If you haven’t already spotted the royal connection, it is one of the most explicit of the series so far. Victoria claims she is descended from the Romanoffs and that this heritage has passed hemophilia down through the generations until she, as a carrier, gave it to her son Nicholas. Tsar Nicholas’s young son also suffered from hemophilia, which was a primary reason for Empress Alexandra’s pursuit of Rasputin’s help. Here Victoria’s Rasputin is Dr. Siqueiros, who Abel even calls a “charlatan,” an old-fashioned word often associated with Rasputin. It’s an interesting, unremarked-upon parallel to see, which makes you realize that while Rasputin has been mythologized as a spooky, creepy mystic maniac who was one-of-a-kind, we have a lot of Rasputins now, too. Anyone who promises miracle cures, who takes advantage of the wealthy and the vulnerable for their own gain, can be a Rasputin of sorts.


Interestingly, while the other Romanoff characters we have met so far view their heritage as a rare badge of honor, or some sort of guarantor of nobility, prestige, and respect, Victoria feels burdened by the relation and does not understand the power it holds over others. She wonders why even someone like Abel, who is “some kind of socialist,” is impressed. He responds simply, “it’s history.” She laments that, even through the years, the “poison” in the blood survives. It’s an evocative statement, leading us to wonder what other poison that comes with royalty and wealth might linger and cling to its descendants.

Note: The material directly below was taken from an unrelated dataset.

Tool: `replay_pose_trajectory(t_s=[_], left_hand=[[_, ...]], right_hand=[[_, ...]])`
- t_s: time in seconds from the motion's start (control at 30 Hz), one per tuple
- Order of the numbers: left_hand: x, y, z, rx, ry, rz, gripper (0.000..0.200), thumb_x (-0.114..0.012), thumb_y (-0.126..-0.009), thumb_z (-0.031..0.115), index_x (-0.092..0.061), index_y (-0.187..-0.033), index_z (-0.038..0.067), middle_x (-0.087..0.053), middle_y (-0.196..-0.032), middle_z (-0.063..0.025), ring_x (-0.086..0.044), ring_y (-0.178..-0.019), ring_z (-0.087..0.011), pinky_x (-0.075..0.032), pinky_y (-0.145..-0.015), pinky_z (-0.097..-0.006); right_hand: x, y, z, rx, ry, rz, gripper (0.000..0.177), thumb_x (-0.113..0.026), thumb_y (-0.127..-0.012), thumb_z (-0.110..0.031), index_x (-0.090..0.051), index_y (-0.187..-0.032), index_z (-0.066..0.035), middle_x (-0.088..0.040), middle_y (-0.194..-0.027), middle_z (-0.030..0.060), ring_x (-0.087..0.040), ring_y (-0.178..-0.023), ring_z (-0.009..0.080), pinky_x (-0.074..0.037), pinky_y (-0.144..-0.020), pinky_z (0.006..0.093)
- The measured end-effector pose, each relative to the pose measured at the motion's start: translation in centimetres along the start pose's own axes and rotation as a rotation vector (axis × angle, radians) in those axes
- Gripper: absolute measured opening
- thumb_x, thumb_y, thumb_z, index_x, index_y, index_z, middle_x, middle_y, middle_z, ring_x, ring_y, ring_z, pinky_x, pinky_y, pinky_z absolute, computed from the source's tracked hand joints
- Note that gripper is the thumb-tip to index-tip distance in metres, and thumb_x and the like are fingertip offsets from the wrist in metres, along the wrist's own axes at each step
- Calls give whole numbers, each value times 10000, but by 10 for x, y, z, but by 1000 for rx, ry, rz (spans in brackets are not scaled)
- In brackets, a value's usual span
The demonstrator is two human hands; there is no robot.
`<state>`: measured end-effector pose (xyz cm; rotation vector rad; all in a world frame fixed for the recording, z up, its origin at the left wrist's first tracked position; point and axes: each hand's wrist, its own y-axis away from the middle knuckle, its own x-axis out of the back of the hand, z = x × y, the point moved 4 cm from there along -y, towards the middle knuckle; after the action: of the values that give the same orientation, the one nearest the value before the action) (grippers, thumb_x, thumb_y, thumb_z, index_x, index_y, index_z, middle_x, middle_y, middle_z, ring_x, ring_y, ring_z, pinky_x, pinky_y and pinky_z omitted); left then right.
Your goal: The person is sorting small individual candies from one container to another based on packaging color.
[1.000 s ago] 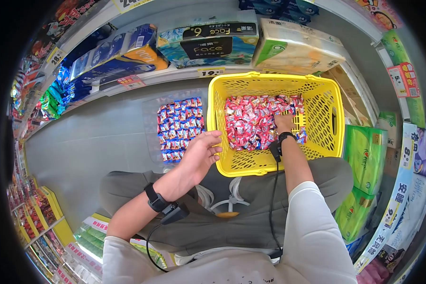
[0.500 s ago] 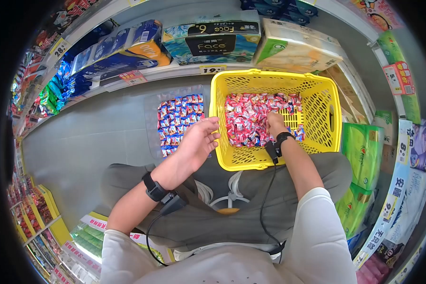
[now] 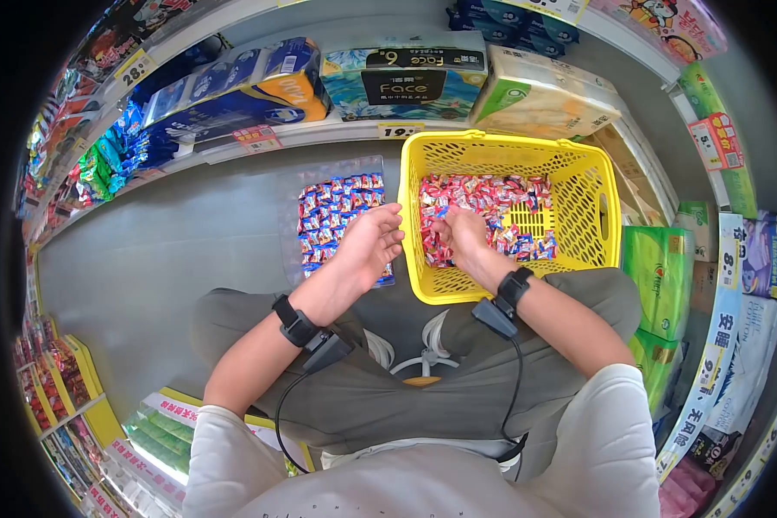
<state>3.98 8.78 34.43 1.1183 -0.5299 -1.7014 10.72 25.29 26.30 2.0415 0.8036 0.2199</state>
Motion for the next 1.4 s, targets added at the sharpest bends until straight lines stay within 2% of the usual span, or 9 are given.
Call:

The story ends quietly, with the only definitive “end” coming with Abel leaving his job as a lousy journalist. We’re then treated to a surreal surprise that, while pleasing, doesn’t necessarily do much more than “look cool.” Earlier in the episode, Abel takes Victoria and Nick to the Palacio Nacional to view Diego Rivera’s “History of Mexico” mural. We spend a lot of time there, with Abel giving us and them the explanation of the painting as the camera takes in a section at a time. Initially, this segment feels like another languid travel segment for the sake of it, but during the final scene, it’s clear that this was there to make sure we got it.

As Abel walks through the Zócalo, he is gradually passed and surrounded by people dressed as the figures in Rivera’s mural, representing all of Mexico’s history happening all at once. It’s visually, and technically, impressive, but its ultimate message is not clear. It’s a fitting end to a slow, slightly meandering episode that is more concerned with making you feel something than necessarily “think” about something. It is not my favorite Romanoffs installment, but I do appreciate its quiet and subtle melancholy, especially in relation to the other, slightly higher-concept stories and their higher-strung characters. This is a refreshing change of tone and perspective for The Romanoffs and it mostly works—and even when it doesn’t, it remains stunning to look at.